__Your objective__
From the first line to the last, print the records exactly.

Data listing Start Marker

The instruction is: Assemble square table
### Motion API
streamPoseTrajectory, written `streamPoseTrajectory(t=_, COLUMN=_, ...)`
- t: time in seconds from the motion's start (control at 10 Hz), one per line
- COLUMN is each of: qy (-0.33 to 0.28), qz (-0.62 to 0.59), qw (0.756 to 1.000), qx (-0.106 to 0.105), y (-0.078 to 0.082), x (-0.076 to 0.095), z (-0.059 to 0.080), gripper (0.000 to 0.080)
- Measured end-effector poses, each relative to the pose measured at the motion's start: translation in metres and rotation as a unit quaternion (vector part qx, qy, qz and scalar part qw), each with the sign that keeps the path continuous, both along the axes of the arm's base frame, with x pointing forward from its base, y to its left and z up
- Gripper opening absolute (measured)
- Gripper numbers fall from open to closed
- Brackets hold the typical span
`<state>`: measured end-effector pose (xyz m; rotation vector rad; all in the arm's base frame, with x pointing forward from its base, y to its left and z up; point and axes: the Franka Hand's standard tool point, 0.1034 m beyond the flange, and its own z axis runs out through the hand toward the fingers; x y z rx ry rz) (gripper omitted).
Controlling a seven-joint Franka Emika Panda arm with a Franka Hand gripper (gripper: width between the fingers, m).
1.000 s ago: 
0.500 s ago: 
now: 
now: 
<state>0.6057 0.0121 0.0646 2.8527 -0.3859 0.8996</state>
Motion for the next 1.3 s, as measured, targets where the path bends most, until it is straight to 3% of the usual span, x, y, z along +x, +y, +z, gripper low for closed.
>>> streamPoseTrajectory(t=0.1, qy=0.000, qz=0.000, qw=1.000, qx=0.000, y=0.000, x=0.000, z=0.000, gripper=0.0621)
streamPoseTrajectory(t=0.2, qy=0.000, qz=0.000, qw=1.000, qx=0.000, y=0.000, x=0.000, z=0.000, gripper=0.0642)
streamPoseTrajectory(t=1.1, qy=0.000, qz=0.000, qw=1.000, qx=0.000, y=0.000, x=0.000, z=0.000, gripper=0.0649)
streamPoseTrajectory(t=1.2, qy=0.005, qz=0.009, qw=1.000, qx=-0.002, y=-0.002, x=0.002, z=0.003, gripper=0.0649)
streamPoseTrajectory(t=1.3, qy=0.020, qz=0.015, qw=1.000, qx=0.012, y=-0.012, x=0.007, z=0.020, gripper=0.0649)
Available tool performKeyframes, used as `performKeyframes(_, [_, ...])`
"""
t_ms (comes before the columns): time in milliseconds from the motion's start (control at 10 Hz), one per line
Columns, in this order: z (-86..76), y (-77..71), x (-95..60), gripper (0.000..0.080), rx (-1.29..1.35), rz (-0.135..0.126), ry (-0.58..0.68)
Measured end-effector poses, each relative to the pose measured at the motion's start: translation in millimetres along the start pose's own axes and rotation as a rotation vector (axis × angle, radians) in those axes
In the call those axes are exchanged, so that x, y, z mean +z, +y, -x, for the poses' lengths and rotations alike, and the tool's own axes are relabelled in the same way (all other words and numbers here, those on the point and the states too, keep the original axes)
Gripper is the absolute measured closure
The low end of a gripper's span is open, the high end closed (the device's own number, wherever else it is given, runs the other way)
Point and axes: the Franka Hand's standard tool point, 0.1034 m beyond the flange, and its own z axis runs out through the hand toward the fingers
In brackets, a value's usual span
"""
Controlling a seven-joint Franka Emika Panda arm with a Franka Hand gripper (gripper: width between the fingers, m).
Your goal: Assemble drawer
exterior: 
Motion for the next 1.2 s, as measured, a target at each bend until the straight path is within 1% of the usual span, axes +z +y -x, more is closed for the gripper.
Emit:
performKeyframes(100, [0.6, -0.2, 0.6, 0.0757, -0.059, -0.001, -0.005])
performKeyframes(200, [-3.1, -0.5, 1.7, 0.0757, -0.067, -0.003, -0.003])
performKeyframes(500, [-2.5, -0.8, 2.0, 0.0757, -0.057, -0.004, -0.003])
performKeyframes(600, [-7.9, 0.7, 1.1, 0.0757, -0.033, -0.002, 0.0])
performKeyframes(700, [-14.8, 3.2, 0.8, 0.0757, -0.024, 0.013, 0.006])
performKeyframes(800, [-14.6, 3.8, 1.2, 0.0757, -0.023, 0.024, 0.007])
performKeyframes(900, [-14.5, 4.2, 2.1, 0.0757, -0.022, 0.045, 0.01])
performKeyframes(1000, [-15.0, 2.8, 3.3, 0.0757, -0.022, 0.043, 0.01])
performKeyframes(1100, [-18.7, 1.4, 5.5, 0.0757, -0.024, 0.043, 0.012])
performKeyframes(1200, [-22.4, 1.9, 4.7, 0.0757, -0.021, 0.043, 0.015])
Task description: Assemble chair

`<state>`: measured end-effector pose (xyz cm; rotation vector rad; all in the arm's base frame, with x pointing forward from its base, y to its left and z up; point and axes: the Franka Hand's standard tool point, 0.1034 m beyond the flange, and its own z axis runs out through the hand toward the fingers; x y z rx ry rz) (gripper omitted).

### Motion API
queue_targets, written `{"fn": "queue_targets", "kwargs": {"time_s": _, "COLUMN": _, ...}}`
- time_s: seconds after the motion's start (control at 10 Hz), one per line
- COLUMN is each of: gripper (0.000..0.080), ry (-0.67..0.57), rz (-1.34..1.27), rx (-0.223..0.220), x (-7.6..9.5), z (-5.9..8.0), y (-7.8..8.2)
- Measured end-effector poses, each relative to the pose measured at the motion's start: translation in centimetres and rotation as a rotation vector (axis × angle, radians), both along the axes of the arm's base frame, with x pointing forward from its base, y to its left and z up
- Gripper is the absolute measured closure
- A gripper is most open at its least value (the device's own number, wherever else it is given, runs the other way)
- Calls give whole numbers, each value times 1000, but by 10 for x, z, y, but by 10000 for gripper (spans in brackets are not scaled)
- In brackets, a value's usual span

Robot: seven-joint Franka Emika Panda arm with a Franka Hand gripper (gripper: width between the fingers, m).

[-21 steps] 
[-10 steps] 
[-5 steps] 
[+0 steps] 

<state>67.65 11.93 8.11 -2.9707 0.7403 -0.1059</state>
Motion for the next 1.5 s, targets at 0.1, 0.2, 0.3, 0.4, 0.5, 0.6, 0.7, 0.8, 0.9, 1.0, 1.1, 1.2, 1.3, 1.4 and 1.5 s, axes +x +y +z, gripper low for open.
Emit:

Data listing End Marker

__Result__
The instruction is: Assemble square table
### Motion API
streamPoseTrajectory, written `streamPoseTrajectory(t=_, COLUMN=_, ...)`
- t: time in seconds from the motion's start (control at 10 Hz), one per line
- COLUMN is each of: qy (-0.33 to 0.28), qz (-0.62 to 0.59), qw (0.756 to 1.000), qx (-0.106 to 0.105), y (-0.078 to 0.082), x (-0.076 to 0.095), z (-0.059 to 0.080), gripper (0.000 to 0.080)
- Measured end-effector poses, each relative to the pose measured at the motion's start: translation in metres and rotation as a unit quaternion (vector part qx, qy, qz and scalar part qw), each with the sign that keeps the path continuous, both along the axes of the arm's base frame, with x pointing forward from its base, y to its left and z up
- Gripper opening absolute (measured)
- Gripper numbers fall from open to closed
- Brackets hold the typical span
`<state>`: measured end-effector pose (xyz m; rotation vector rad; all in the arm's base frame, with x pointing forward from its base, y to its left and z up; point and axes: the Franka Hand's standard tool point, 0.1034 m beyond the flange, and its own z axis runs out through the hand toward the fingers; x y z rx ry rz) (gripper omitted).
Controlling a seven-joint Franka Emika Panda arm with a Franka Hand gripper (gripper: width between the fingers, m).
1.000 s ago: 
0.500 s ago: 
now: 
now: 
<state>0.6057 0.0121 0.0646 2.8527 -0.3859 0.8996</state>
Motion for the next 1.3 s, as measured, targets where the path bends most, until it is straight to 3% of the usual span, x, y, z along +x, +y, +z, gripper low for closed.
>>> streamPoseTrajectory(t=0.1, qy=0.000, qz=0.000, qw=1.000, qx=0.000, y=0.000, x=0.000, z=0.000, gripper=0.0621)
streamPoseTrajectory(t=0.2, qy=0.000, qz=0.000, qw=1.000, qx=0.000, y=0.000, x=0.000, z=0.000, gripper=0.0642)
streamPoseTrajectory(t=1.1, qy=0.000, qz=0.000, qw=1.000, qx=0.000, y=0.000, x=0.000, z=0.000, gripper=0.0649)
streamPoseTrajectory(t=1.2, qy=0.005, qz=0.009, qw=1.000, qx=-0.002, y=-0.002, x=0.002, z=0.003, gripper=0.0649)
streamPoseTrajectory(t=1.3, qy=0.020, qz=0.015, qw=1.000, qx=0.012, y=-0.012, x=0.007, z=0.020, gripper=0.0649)
Available tool performKeyframes, used as `performKeyframes(_, [_, ...])`
"""
t_ms (comes before the columns): time in milliseconds from the motion's start (control at 10 Hz), one per line
Columns, in this order: z (-86..76), y (-77..71), x (-95..60), gripper (0.000..0.080), rx (-1.29..1.35), rz (-0.135..0.126), ry (-0.58..0.68)
Measured end-effector poses, each relative to the pose measured at the motion's start: translation in millimetres along the start pose's own axes and rotation as a rotation vector (axis × angle, radians) in those axes
In the call those axes are exchanged, so that x, y, z mean +z, +y, -x, for the poses' lengths and rotations alike, and the tool's own axes are relabelled in the same way (all other words and numbers here, those on the point and the states too, keep the original axes)
Gripper is the absolute measured closure
The low end of a gripper's span is open, the high end closed (the device's own number, wherever else it is given, runs the other way)
Point and axes: the Franka Hand's standard tool point, 0.1034 m beyond the flange, and its own z axis runs out through the hand toward the fingers
In brackets, a value's usual span
"""
Controlling a seven-joint Franka Emika Panda arm with a Franka Hand gripper (gripper: width between the fingers, m).
Your goal: Assemble drawer
exterior: 
Motion for the next 1.2 s, as measured, a target at each bend until the straight path is within 1% of the usual span, axes +z +y -x, more is closed for the gripper.
Emit:
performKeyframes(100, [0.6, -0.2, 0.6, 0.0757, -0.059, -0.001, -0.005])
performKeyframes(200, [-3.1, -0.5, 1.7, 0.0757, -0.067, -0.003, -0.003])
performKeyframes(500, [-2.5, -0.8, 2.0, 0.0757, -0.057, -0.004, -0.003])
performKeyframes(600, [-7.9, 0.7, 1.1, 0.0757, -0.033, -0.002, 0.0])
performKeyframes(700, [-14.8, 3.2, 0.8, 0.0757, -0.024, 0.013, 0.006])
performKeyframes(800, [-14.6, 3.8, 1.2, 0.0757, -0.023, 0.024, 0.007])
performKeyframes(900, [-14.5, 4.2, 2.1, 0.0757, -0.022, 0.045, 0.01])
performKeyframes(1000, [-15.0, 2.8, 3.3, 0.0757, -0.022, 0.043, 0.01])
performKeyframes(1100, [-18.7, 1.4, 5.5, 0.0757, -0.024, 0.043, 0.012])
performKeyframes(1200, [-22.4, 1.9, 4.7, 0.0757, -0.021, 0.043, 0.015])
Task description: Assemble chair

`<state>`: measured end-effector pose (xyz cm; rotation vector rad; all in the arm's base frame, with x pointing forward from its base, y to its left and z up; point and axes: the Franka Hand's standard tool point, 0.1034 m beyond the flange, and its own z axis runs out through the hand toward the fingers; x y z rx ry rz) (gripper omitted).

### Motion API
queue_targets, written `{"fn": "queue_targets", "kwargs": {"time_s": _, "COLUMN": _, ...}}`
- time_s: seconds after the motion's start (control at 10 Hz), one per line
- COLUMN is each of: gripper (0.000..0.080), ry (-0.67..0.57), rz (-1.34..1.27), rx (-0.223..0.220), x (-7.6..9.5), z (-5.9..8.0), y (-7.8..8.2)
- Measured end-effector poses, each relative to the pose measured at the motion's start: translation in centimetres and rotation as a rotation vector (axis × angle, radians), both along the axes of the arm's base frame, with x pointing forward from its base, y to its left and z up
- Gripper is the absolute measured closure
- A gripper is most open at its least value (the device's own number, wherever else it is given, runs the other way)
- Calls give whole numbers, each value times 1000, but by 10 for x, z, y, but by 10000 for gripper (spans in brackets are not scaled)
- In brackets, a value's usual span

Robot: seven-joint Franka Emika Panda arm with a Franka Hand gripper (gripper: width between the fingers, m).

[-21 steps] 
[-10 steps] 
[-5 steps] 
[+0 steps] 

<state>67.65 11.93 8.11 -2.9707 0.7403 -0.1059</state>
Motion for the next 1.5 s, targets at 0.1, 0.2, 0.3, 0.4, 0.5, 0.6, 0.7, 0.8, 0.9, 1.0, 1.1, 1.2, 1.3, 1.4 and 1.5 s, axes +x +y +z, gripper low for open.
Emit:

The exercise has no further content.